- [The problem]: The answer must consist of every line from the data that holds the string "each".

- [Data segment]:

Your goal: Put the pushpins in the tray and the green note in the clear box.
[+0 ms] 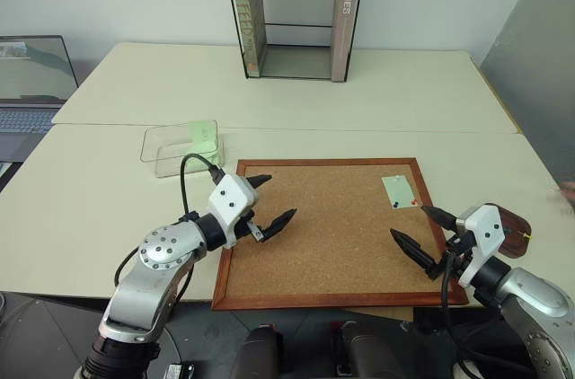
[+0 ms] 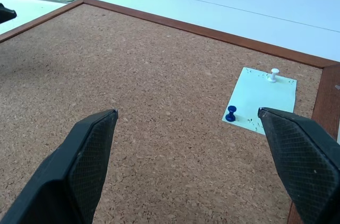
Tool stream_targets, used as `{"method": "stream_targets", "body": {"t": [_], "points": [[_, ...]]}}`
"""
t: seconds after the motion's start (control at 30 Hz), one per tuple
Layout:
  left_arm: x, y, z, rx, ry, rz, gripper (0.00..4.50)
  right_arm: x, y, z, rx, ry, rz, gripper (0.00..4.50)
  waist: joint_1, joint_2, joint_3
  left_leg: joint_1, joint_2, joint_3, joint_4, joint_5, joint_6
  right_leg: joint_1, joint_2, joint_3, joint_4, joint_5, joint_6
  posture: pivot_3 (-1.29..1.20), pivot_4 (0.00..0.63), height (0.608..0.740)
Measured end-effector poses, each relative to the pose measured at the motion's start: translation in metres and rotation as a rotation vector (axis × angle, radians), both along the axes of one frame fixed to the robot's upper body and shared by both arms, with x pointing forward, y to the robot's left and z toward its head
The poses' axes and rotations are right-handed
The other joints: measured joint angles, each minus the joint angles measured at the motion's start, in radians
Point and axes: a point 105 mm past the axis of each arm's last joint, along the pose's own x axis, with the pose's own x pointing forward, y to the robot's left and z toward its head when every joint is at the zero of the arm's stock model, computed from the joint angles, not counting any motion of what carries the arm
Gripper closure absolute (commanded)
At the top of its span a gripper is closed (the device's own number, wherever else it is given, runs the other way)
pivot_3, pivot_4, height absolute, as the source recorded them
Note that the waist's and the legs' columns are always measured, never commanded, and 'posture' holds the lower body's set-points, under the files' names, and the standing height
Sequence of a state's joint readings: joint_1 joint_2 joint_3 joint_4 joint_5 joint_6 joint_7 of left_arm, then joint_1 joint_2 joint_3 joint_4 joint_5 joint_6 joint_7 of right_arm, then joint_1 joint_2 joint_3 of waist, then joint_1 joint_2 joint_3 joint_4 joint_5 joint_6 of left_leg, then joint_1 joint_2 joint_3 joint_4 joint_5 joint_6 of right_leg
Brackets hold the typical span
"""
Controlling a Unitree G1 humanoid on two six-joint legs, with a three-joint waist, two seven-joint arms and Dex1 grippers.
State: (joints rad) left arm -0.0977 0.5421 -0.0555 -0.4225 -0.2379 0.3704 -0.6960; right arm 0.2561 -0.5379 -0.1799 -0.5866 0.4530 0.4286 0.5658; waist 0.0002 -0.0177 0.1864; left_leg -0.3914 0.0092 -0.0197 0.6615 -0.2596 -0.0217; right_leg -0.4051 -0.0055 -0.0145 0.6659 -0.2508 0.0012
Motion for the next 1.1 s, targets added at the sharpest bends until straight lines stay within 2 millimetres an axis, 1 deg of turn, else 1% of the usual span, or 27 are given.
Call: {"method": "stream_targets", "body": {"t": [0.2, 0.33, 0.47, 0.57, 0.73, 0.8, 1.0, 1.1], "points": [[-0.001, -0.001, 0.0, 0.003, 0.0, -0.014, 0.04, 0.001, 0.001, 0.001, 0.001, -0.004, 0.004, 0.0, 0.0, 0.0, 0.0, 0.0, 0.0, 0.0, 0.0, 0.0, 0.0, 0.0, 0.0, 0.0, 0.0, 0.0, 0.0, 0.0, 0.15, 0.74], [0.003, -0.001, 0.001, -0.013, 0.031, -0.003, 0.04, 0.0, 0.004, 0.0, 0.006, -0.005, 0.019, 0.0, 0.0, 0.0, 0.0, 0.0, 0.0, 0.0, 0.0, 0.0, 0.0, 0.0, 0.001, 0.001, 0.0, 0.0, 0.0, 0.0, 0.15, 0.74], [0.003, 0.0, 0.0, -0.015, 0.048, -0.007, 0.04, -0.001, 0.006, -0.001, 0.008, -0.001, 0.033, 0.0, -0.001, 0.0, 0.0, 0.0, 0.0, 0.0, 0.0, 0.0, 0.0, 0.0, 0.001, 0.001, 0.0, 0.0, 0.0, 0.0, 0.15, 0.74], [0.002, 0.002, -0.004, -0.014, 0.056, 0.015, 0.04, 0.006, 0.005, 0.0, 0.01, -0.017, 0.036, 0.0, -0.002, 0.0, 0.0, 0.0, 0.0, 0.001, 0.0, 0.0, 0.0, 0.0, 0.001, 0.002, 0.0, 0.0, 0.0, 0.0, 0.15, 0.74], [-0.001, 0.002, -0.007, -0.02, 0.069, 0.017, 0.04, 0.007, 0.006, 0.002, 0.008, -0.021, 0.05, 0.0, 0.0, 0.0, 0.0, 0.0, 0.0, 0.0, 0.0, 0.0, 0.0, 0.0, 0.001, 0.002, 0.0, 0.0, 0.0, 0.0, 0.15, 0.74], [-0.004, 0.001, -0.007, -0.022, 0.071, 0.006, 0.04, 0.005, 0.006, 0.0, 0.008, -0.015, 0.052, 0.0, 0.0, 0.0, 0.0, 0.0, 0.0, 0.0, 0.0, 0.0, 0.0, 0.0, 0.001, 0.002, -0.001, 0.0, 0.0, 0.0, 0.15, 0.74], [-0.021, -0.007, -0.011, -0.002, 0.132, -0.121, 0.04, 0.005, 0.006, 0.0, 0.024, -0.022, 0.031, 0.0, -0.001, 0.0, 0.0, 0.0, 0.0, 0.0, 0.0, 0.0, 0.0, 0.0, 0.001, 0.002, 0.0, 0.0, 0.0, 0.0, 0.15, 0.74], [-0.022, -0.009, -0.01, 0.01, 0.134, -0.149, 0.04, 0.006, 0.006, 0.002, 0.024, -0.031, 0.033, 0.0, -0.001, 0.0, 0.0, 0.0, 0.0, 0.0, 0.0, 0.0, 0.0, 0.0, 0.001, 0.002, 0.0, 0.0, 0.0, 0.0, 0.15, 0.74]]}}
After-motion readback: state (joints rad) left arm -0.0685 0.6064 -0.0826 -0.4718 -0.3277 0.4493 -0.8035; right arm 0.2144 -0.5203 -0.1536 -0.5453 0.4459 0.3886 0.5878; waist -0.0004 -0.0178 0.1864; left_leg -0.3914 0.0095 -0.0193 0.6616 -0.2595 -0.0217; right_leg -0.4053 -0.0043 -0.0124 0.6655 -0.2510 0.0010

- [Written answer]:
Measured end-effector poses, each relative to the pose measured at the motion's start: translation in metres and rotation as a rotation vector (axis × angle, radians), both along the axes of one frame fixed to the robot's upper body and shared by both arms, with x pointing forward, y to the robot's left and z toward its head
The other joints: measured joint angles, each minus the joint angles measured at the motion's start, in radians
Point and axes: a point 105 mm past the axis of each arm's last joint, along the pose's own x axis, with the pose's own x pointing forward, y to the robot's left and z toward its head when every joint is at the zero of the arm's stock model, computed from the joint angles, not counting any motion of what carries the arm

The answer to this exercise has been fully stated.